Credit: Courtesy of S. Lovejoy

While short-term weather is notoriously volatile, climate is thought to represent a kind of average weather pattern over a long period of time. This dichotomy provides the analytical framework for scientific thinking about atmospheric variability, including climate change.

But the weather-climate dichotomy paints an incomplete picture – one that may be complicating efforts to untangle natural variations in climate from man-made effects, according to McGill University physics professor Shaun Lovejoy. In a paper published recently in the journal Eos, Transactions, American Geophysical Union, and in a forthcoming book, Lovejoy argues that statistical analysis shows there is a period between short-term weather and long-term climate that should be recognized as distinct.

Using the three-part atmospheric regime also makes the challenge of climate modeling more precise, and could open up a new set of approaches for modeling and predicting the climate, Lovejoy says.

Lovejoy used a new kind of "fluctuation analysis" to show that there are three atmospheric regimes, each with different types of variability. Between the weather (periods less than 10 days) and the climate (periods longer than about 30 to 100 years), there is an intermediate "macroweather" regime. A graphic representation makes the case intuitively clear.

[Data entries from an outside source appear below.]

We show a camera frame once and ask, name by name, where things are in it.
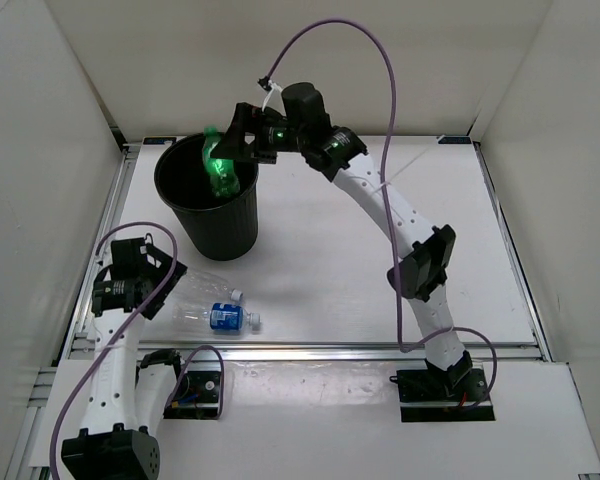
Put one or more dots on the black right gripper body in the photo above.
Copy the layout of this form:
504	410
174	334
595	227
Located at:
277	136

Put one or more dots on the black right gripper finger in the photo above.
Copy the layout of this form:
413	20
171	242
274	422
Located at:
233	146
246	120

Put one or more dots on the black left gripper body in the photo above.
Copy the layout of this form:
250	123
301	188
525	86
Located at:
157	275

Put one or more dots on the green plastic soda bottle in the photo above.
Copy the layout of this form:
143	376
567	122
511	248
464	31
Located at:
222	176

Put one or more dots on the clear unlabelled plastic bottle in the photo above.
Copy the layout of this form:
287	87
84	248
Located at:
197	285

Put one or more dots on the clear bottle blue label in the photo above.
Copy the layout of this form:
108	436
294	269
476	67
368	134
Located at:
216	318

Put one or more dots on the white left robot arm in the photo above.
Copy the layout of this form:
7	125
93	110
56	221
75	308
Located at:
116	438

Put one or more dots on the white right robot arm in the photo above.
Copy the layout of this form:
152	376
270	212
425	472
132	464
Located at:
423	250

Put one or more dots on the black plastic waste bin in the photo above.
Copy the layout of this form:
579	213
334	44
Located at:
221	229

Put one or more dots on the dark blue corner label left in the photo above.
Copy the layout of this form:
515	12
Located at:
159	140

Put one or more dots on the dark blue corner label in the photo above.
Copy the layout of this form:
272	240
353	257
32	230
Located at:
454	140
159	140

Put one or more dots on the dark blue corner label right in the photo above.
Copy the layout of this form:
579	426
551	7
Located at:
454	140

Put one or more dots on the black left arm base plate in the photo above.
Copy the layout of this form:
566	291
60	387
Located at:
197	398

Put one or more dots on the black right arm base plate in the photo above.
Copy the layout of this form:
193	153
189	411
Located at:
422	399

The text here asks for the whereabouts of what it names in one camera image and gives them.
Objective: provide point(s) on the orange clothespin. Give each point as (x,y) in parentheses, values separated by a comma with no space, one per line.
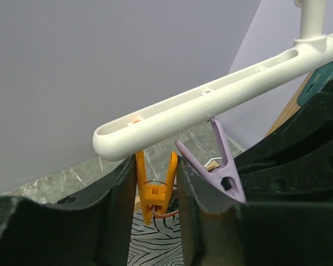
(154,195)

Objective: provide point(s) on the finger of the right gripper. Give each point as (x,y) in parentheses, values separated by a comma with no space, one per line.
(308,129)
(308,178)

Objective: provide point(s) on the teal clothespin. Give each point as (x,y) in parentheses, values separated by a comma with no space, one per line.
(320,77)

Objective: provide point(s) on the wooden hanging rack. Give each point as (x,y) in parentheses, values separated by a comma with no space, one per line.
(290,108)

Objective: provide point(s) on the grey striped boxer underwear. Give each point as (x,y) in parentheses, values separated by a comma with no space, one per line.
(158,243)

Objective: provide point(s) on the purple clothespin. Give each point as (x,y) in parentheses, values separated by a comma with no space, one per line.
(225,177)

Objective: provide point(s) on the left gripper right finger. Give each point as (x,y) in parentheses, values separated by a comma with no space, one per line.
(218,230)

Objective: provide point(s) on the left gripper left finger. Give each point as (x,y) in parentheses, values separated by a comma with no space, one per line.
(89,227)

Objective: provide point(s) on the white plastic hanger bar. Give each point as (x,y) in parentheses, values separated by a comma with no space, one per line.
(146,127)

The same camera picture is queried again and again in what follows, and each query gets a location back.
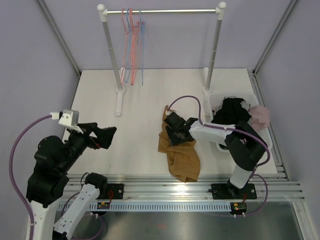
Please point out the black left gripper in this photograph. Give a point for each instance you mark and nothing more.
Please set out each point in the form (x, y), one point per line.
(104, 135)

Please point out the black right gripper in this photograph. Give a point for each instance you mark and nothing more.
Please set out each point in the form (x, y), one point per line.
(173, 140)

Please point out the brown tank top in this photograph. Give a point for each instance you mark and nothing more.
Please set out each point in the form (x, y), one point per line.
(182, 160)

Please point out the black tank top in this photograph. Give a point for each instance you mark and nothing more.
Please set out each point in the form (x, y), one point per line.
(231, 111)

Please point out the pink tank top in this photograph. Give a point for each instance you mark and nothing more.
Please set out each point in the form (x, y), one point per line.
(260, 117)

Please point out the blue hanger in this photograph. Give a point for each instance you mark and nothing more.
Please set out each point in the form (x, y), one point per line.
(130, 45)
(142, 45)

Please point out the pink hanger with clothes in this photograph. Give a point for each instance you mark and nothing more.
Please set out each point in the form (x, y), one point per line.
(136, 50)

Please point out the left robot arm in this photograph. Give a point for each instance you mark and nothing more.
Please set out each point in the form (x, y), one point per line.
(46, 185)

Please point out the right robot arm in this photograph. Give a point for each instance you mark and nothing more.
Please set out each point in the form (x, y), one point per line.
(243, 143)

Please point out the white plastic basket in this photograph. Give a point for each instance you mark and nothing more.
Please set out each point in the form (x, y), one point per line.
(215, 99)

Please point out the white garment rack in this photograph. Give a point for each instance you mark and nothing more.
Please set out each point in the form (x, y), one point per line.
(167, 45)

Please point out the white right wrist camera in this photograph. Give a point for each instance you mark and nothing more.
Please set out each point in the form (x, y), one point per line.
(167, 111)

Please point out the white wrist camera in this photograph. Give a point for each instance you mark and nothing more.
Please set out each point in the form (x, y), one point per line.
(167, 111)
(68, 119)

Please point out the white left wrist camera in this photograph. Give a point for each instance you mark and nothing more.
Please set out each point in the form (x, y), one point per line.
(68, 119)

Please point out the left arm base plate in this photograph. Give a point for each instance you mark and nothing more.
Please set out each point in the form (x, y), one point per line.
(114, 191)

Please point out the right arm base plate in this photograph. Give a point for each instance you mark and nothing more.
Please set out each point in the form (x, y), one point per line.
(226, 191)

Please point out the white slotted cable duct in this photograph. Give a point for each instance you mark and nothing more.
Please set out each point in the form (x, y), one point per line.
(121, 206)

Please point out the aluminium front rail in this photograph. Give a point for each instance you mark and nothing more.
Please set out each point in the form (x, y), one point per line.
(165, 188)

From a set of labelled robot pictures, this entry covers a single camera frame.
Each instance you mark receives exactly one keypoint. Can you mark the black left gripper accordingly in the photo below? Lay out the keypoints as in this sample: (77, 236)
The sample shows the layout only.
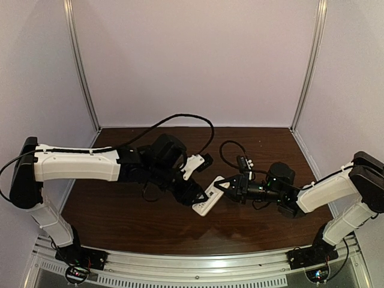
(182, 189)

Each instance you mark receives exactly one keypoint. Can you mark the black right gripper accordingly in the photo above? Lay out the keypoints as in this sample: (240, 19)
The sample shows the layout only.
(243, 188)

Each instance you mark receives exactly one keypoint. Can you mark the white remote control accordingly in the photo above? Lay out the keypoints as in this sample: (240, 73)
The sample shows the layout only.
(214, 195)

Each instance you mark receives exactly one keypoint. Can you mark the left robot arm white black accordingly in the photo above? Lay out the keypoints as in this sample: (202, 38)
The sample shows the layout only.
(163, 163)

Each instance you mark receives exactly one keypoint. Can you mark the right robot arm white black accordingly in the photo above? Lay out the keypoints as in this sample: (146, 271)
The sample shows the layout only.
(363, 177)

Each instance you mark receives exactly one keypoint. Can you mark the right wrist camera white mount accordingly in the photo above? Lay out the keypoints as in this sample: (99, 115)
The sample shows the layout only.
(245, 167)

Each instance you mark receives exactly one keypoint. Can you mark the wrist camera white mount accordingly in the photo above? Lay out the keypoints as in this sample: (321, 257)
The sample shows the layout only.
(245, 167)
(195, 163)

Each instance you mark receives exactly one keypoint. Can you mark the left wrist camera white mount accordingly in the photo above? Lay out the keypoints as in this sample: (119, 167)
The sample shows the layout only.
(195, 163)

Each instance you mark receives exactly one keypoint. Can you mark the front aluminium rail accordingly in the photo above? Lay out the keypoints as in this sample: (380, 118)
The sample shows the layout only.
(262, 269)

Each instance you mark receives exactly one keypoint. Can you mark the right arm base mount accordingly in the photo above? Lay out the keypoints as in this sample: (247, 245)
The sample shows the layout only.
(319, 252)

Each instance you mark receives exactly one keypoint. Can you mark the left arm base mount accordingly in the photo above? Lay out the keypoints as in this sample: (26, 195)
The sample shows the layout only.
(79, 260)

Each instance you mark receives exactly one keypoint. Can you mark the right aluminium frame post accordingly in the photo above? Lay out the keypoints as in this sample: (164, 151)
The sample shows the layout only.
(319, 27)

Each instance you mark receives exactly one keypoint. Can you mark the aluminium frame post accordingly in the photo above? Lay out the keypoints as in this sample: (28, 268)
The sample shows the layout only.
(78, 61)
(319, 27)

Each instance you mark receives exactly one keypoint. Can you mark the left aluminium frame post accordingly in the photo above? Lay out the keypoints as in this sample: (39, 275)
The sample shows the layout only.
(78, 61)

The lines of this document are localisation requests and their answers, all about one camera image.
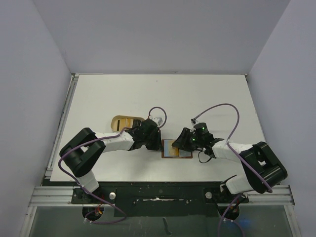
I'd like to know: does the beige oval tray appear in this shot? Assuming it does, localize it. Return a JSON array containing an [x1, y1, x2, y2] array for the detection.
[[111, 115, 145, 132]]

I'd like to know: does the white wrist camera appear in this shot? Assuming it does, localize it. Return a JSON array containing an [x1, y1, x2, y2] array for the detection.
[[191, 118, 200, 127], [152, 117, 163, 127]]

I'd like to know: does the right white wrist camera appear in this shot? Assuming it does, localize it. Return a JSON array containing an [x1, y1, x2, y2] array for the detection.
[[191, 118, 200, 127]]

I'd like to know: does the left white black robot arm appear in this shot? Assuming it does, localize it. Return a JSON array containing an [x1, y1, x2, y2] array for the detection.
[[58, 118, 163, 203]]

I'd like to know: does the black thin wire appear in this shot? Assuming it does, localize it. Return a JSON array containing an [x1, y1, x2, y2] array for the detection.
[[198, 151, 213, 164]]

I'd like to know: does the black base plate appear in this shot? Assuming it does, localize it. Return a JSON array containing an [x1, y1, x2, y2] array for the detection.
[[71, 181, 235, 217]]

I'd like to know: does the aluminium frame rail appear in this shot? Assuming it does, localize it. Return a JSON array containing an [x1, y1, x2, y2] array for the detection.
[[28, 184, 296, 207]]

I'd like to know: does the brown leather card holder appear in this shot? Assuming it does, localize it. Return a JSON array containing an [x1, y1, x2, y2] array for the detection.
[[161, 139, 193, 158]]

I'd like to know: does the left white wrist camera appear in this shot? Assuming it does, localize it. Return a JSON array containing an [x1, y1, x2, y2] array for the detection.
[[152, 117, 163, 127]]

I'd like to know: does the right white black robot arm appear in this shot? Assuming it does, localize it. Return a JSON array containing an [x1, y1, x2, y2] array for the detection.
[[172, 122, 288, 202]]

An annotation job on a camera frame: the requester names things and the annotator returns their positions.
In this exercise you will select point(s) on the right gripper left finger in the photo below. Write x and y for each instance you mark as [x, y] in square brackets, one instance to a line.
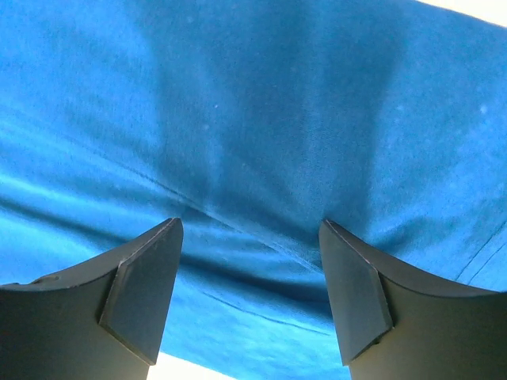
[101, 319]

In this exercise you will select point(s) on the blue mickey t-shirt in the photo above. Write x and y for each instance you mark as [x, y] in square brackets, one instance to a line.
[253, 121]

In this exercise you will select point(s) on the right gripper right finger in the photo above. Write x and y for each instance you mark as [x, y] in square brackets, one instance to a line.
[396, 321]

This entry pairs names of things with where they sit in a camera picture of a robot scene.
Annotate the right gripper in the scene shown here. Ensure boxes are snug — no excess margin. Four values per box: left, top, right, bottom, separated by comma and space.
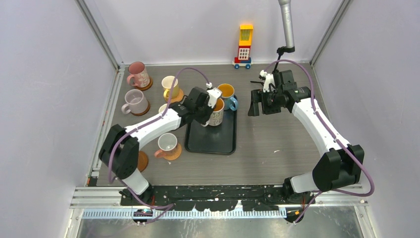
249, 88, 283, 116

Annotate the white floral orange-inside mug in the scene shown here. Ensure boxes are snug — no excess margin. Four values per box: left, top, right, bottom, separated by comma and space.
208, 98, 224, 126

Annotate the woven rattan coaster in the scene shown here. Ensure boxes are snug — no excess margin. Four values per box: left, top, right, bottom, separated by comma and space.
170, 89, 184, 103
163, 143, 182, 161

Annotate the blue orange-inside mug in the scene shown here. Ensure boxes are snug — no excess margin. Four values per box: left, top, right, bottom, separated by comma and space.
217, 83, 239, 111

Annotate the black plastic tray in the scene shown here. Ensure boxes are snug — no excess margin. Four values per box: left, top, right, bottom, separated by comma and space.
184, 110, 237, 155

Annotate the black white-inside mug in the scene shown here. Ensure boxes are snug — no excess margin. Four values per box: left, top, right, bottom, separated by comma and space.
158, 104, 168, 115

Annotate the yellow mug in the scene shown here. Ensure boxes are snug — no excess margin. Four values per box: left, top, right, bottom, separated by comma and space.
161, 76, 180, 99

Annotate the salmon pink mug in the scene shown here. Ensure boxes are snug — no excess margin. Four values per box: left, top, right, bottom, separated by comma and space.
154, 133, 178, 158

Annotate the lilac ribbed mug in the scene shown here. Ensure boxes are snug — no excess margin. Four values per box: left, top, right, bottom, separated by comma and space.
121, 89, 148, 115

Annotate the dusty pink mug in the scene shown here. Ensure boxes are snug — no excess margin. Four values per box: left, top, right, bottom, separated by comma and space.
127, 61, 150, 88

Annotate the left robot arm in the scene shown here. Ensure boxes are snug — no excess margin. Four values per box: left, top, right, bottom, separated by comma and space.
99, 87, 222, 205

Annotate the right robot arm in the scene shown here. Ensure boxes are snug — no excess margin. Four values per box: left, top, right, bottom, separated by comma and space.
248, 70, 365, 204

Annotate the colourful toy block tower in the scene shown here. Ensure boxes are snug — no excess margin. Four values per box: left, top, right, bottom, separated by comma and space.
232, 24, 254, 69

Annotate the black tripod stand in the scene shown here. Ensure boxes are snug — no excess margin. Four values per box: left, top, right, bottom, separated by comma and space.
272, 46, 295, 74

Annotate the brown wooden saucer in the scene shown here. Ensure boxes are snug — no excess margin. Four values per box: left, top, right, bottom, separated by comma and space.
131, 102, 151, 116
136, 77, 154, 91
137, 151, 149, 172

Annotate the brown wooden saucer far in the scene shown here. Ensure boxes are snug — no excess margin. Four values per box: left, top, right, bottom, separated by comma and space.
136, 77, 154, 91

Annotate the brown wooden saucer near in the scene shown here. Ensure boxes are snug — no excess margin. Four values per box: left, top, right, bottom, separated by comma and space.
137, 151, 149, 172

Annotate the grey metal pole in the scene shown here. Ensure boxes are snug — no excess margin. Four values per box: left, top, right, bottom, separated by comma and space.
278, 0, 295, 48

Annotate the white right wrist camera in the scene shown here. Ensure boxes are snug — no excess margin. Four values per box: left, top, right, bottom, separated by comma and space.
259, 70, 276, 93

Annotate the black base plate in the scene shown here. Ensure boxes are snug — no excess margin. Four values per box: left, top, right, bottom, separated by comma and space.
119, 185, 314, 212

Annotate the aluminium rail frame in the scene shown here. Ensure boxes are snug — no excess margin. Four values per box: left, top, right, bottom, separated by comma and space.
69, 186, 369, 220

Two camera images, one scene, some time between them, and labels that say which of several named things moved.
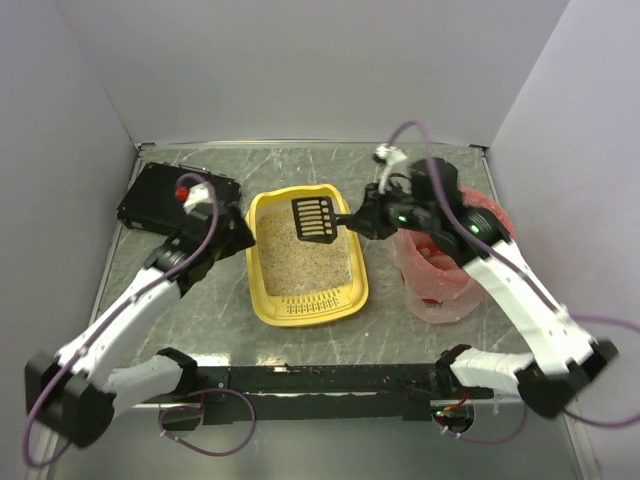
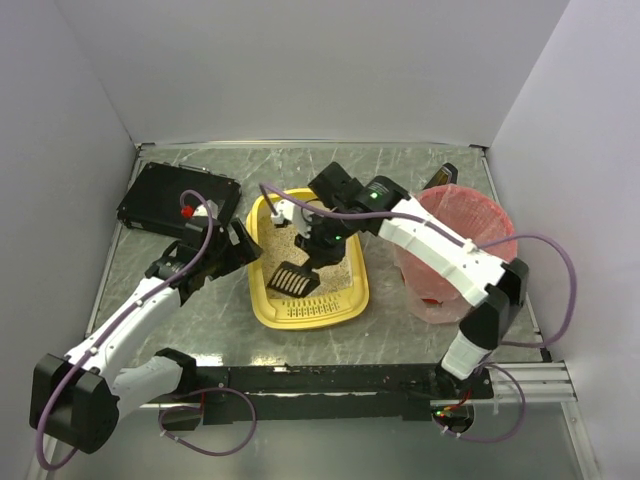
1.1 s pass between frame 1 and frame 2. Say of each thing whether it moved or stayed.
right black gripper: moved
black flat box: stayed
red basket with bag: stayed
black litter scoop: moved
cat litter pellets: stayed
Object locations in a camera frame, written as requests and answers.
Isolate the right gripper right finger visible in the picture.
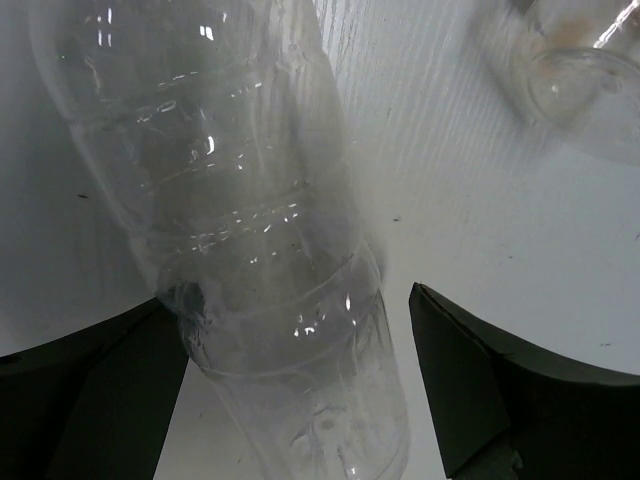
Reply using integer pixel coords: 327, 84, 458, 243
409, 283, 639, 479

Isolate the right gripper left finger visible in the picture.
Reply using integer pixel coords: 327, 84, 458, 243
1, 300, 187, 480

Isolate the blue-cap clear bottle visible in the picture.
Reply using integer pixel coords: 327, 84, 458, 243
27, 1, 410, 479

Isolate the yellow-cap orange-label bottle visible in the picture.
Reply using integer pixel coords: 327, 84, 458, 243
467, 1, 639, 165

The accompanying chart shows examples from weather (one-hour resolution, bottom), macroweather (20 days, middle) and climate (one century, top). The daily and annual cycles were removed and 720 consecutive points from each resolution are shown so that the differences in the characters of each regime are visually obvious.

At the bottom, the weather curve "wanders" up or down in a path resembling a drunkard's walk. In the middle, the macroweather curve has a markedly different character: upward fluctuations are typically followed by nearly cancelling downward ones. "The longer the period over which we average it, the smaller the variations become," Lovejoy says.

By contrast, the century scale climate curve (top) displays again a weather-like, wandering variability. (While this plot shows temperatures, other atmospheric fields – including wind, humidity and precipitation -- are similar.)

Although the ultimate implications of macroweather may not be known for some time, a basic change in our understanding of what climate is will surely have repercussions, Lovejoy notes.

"Macroweather clarifies the distinction between natural and anthropogenic types of variability and allows us to separate the two with more confidence."

The old saying that "climate is what you expect, weather is what you get," also needs to be reconsidered, he adds. "Macroweather is what we expect."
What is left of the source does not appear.